Show each line of the data below that has the string "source" in it.

-- RECORDS SUPPLIED follows --

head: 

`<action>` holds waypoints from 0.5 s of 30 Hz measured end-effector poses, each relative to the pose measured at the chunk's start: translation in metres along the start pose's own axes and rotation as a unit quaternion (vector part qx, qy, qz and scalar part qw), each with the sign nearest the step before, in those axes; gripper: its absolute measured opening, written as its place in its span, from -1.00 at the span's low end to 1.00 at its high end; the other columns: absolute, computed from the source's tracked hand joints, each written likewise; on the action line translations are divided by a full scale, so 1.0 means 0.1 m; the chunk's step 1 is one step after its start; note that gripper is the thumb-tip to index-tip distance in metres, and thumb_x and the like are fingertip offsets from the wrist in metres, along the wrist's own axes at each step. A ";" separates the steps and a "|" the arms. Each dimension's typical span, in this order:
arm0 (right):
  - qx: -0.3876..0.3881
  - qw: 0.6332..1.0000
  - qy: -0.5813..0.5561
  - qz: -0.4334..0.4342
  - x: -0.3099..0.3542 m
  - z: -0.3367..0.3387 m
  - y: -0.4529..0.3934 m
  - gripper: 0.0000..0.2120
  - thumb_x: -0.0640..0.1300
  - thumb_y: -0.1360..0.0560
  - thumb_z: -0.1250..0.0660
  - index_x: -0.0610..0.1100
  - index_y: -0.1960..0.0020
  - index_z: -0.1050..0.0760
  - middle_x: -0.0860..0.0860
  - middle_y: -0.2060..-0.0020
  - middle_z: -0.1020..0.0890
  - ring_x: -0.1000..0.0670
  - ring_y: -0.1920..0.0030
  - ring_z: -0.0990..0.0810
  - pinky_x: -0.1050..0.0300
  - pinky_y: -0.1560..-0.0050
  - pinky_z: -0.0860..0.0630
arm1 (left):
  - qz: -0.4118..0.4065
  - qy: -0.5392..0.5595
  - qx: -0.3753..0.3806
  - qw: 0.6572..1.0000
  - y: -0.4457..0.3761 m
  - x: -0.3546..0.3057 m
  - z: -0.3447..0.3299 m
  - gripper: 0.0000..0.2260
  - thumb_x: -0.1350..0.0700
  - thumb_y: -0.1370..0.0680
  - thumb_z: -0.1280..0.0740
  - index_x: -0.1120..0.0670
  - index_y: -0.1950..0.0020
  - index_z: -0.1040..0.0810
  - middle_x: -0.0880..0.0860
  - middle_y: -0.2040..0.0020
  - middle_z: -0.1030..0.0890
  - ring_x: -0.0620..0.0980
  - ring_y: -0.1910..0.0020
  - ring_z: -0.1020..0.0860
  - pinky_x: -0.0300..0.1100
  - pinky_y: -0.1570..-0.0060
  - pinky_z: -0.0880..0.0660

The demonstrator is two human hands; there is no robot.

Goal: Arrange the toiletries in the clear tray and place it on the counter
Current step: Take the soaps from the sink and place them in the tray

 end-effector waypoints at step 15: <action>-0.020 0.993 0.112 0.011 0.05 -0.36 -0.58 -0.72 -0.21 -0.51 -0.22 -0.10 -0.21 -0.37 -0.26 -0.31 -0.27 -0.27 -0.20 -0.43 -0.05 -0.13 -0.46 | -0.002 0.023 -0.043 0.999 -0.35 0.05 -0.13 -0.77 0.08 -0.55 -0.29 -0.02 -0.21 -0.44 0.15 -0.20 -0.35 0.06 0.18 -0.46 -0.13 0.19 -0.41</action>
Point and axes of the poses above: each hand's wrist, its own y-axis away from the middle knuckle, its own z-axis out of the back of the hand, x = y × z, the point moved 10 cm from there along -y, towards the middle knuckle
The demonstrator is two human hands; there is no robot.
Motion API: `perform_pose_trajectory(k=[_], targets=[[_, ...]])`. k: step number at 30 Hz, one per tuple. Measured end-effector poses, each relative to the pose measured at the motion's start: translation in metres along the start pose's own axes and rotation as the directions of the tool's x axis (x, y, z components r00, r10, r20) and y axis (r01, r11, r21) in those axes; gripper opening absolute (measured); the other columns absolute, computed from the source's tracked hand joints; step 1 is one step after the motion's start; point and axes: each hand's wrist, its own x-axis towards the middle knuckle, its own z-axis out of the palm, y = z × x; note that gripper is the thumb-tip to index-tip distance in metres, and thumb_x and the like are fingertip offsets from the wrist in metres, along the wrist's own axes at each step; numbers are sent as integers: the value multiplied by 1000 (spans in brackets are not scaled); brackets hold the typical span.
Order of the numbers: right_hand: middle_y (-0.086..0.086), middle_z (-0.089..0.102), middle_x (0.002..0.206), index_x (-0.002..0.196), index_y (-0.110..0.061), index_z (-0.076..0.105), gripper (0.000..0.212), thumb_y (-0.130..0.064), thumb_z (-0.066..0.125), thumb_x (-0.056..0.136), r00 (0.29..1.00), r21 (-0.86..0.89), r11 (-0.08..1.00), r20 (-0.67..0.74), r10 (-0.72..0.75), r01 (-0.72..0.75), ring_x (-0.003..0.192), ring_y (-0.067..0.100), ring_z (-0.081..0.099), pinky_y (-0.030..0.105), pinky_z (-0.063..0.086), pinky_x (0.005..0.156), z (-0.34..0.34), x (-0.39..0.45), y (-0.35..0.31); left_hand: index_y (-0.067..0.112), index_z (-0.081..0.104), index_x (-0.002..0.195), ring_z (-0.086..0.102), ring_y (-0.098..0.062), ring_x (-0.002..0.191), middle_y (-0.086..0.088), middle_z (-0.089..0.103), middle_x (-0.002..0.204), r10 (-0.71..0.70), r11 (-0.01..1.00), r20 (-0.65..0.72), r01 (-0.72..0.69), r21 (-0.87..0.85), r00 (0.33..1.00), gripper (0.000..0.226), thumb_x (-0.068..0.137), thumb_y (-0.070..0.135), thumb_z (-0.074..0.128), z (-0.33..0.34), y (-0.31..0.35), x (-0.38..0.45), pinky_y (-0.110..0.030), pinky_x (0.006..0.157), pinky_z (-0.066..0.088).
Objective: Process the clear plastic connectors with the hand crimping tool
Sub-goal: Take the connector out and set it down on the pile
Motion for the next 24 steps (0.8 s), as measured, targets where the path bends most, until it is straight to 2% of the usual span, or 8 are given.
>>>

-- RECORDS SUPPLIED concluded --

**ANSWER BELOW:**
`<action>` holds waypoints from 0.5 s of 30 Hz measured end-effector poses, each relative to the pose measured at the chunk's start: translation in metres along the start pose's own axes and rotation as a unit quaternion (vector part qx, qy, qz and scalar part qw), each with the sign nearest the step before, in those axes; gripper: its absolute measured opening, written as its place in its span, from -1.00 at the span's low end to 1.00 at its high end; the other columns: absolute, computed from the source's tracked hand joints, each written likewise; on the action line translations are divided by a full scale, so 1.0 means 0.1 m; the chunk's step 1 is one step after its start; note that gripper is the thumb-tip to index-tip distance in metres, and thumb_x and the like are fingertip offsets from the wrist in metres, along the wrist's own axes at each step. A ";" separates the steps and a "|" the arms. Each dimension's typical span, in this order:
Motion API: `perform_pose_trajectory(k=[_], targets=[[_, ...]])`. k: step number at 30 Hz, one per tuple. Measured end-effector poses, each relative to the pose measured at the motion's start: translation in metres along the start pose's own axes and rotation as the directions of the tool's x axis (x, y, z components r00, r10, r20) and y axis (r01, r11, r21) in those axes; gripper opening absolute (measured); the other columns absolute, computed from the source's tracked hand joints; step 1 is one step after the motion's start; point and axes: each hand's wrist, its own x-axis towards the middle knuckle, its own z-axis out of the palm, y = z × x; note that gripper is the thumb-tip to index-tip distance in metres, and thumb_x and the like are fingertip offsets from the wrist in metres, along the wrist's own axes at each step; numbers are sent as integers: the value multiplied by 1000 (spans in brackets are not scaled); brackets hold the typical span.

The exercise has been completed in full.